Why? If you’ve ever attended any of my music appreciation lectures, you know that we frequently address the fact that historical context of a particular piece of music or period when it was composed is extremely helpful in better appreciating the music and its meaning. Well, in this particular program, Tilson Thomas offers:
- A detailed account of the composer’s struggles with the Russian Communist Party during Stalin’s regimes, fearing for his life.
- A look at where the work was premiered. Yes, the conductor traveled to Russia to the places where Shostakovich lived and worked.
- Plenty of black and white historical footage of Russia in the 1930s to better immerse us in the composer’s surroundings.
- Interviews with living musicians who had the opportunity to work with the composer.
- Breakdown of each of the symphony’s four movements, performing passages on the piano, interlaced with…
- An orchestra performance taped in front of a live audience, where Tilson Thomas shares other passages as performed by the orchestra.
- At the end of the educational segment, you get an entire, uninterrupted performance of Shostakovich’s Symphony No. 5, recorded in London while the San Francisco Symphony Orchestra was on tour, as part of the BBC Proms.
So even if you don’t like classical music, even if you don’t like Shostakovich, how can you go wrong with a great story, told beautifully, with colorful, engaging characters?
Context
This is personal. This symphony is very, very dear to my heart. I first heard it live with my late father when I was 17 or 18 years of age in Mexico City, performed by the National University’s Philharmonic Orchestra (Orquesta Filarmónica de la UNAM) at Sala Netzahualcóyotl. I was mesmerized by the work, and in particular, by a passage in the first movement that remained engraved in my memory for years.

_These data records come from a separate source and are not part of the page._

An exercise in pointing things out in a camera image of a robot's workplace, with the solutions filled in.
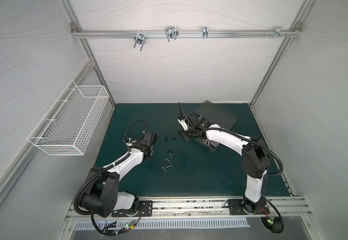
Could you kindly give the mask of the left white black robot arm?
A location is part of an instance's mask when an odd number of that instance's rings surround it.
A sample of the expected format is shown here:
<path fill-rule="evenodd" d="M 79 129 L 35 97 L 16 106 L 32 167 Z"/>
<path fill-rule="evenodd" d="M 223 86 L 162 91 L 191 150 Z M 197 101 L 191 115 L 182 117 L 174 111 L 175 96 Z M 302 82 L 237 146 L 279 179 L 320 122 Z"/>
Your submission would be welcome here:
<path fill-rule="evenodd" d="M 136 140 L 128 138 L 130 129 L 139 122 L 144 124 L 141 137 Z M 139 198 L 134 194 L 120 192 L 119 186 L 126 174 L 153 155 L 157 135 L 148 132 L 147 126 L 144 120 L 134 121 L 123 139 L 128 148 L 127 152 L 108 165 L 101 168 L 94 166 L 90 169 L 85 183 L 74 198 L 73 207 L 76 213 L 83 216 L 98 215 L 103 218 L 119 211 L 130 216 L 137 213 Z"/>

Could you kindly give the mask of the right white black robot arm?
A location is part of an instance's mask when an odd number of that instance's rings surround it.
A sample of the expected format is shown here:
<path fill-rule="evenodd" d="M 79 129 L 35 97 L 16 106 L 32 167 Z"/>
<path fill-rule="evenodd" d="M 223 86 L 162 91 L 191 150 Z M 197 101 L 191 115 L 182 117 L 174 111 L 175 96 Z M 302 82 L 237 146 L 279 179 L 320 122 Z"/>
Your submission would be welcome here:
<path fill-rule="evenodd" d="M 186 114 L 178 103 L 180 124 L 184 141 L 197 139 L 205 143 L 223 145 L 242 156 L 242 167 L 247 175 L 246 190 L 240 207 L 249 215 L 260 209 L 265 200 L 265 181 L 270 176 L 279 176 L 284 167 L 280 158 L 271 151 L 259 136 L 247 137 L 225 129 L 203 116 Z"/>

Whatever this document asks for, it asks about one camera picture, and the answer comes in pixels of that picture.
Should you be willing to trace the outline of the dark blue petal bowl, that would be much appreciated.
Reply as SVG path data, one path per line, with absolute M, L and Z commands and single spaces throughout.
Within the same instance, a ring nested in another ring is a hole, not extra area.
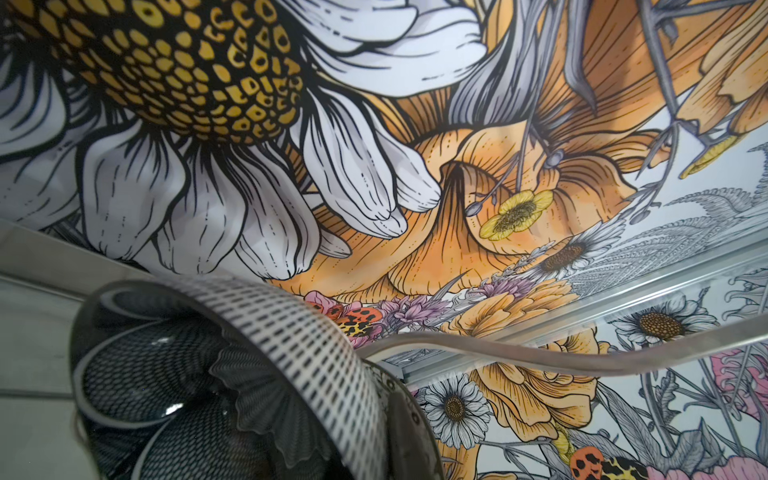
M 444 475 L 408 389 L 267 284 L 108 284 L 75 317 L 70 378 L 103 479 Z

I shopped for an LP with the symphony shortly thereafter, and eventually a CD, going on to study the score while attending music college in Boston. I played it many, many times at home, but I didn’t get an opportunity to listen to it live again.
Until just a few months ago. In Guadalajara!

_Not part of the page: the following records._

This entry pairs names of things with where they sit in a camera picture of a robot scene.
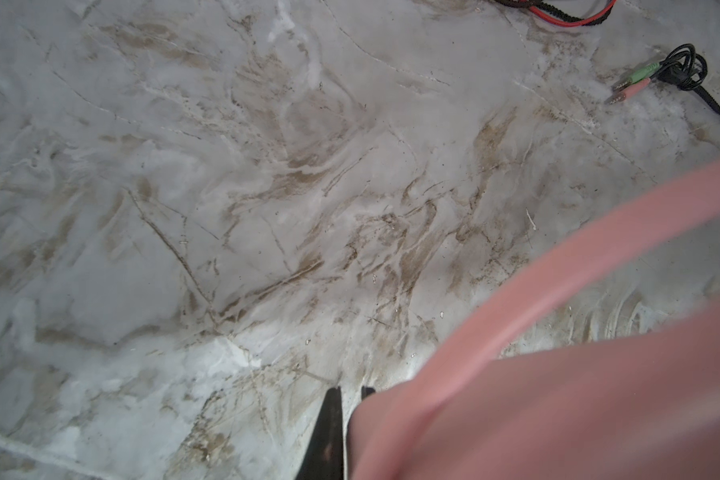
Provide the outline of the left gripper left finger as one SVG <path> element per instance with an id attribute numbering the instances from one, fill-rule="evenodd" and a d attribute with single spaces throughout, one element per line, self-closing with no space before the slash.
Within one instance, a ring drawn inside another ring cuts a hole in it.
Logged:
<path id="1" fill-rule="evenodd" d="M 343 480 L 344 433 L 339 387 L 327 390 L 296 480 Z"/>

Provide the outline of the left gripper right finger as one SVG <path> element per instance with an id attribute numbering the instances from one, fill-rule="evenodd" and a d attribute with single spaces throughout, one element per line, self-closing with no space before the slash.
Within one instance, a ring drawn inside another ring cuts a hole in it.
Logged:
<path id="1" fill-rule="evenodd" d="M 373 395 L 375 392 L 376 392 L 376 390 L 373 387 L 362 386 L 361 387 L 361 399 L 365 400 L 369 396 Z"/>

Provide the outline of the pink headphones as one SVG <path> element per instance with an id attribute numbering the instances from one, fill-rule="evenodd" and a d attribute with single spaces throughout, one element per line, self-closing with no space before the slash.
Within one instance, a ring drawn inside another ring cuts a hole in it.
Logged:
<path id="1" fill-rule="evenodd" d="M 720 216 L 720 161 L 587 225 L 505 283 L 349 427 L 354 479 L 720 479 L 720 300 L 659 331 L 508 359 L 582 288 Z"/>

I saw it announced as an upcoming concert by the Jalisco Philharmonic Orchestra and immediately told my dear friend Paul to tag along. He did. We went to Guadalajara for the weekend, pretty much just to catch this concert, and it was very special for me to have the opportunity to enjoy the work performed live once more, after more than four decades. What a treat!
Paul, this is is for you, and for anybody else willing to take on the challenge. I’m pretty certain—well, hopeful—you’ll be glad you did. Here’s the video. If you can, use headphones, or plug this up to your TV if you have good speakers!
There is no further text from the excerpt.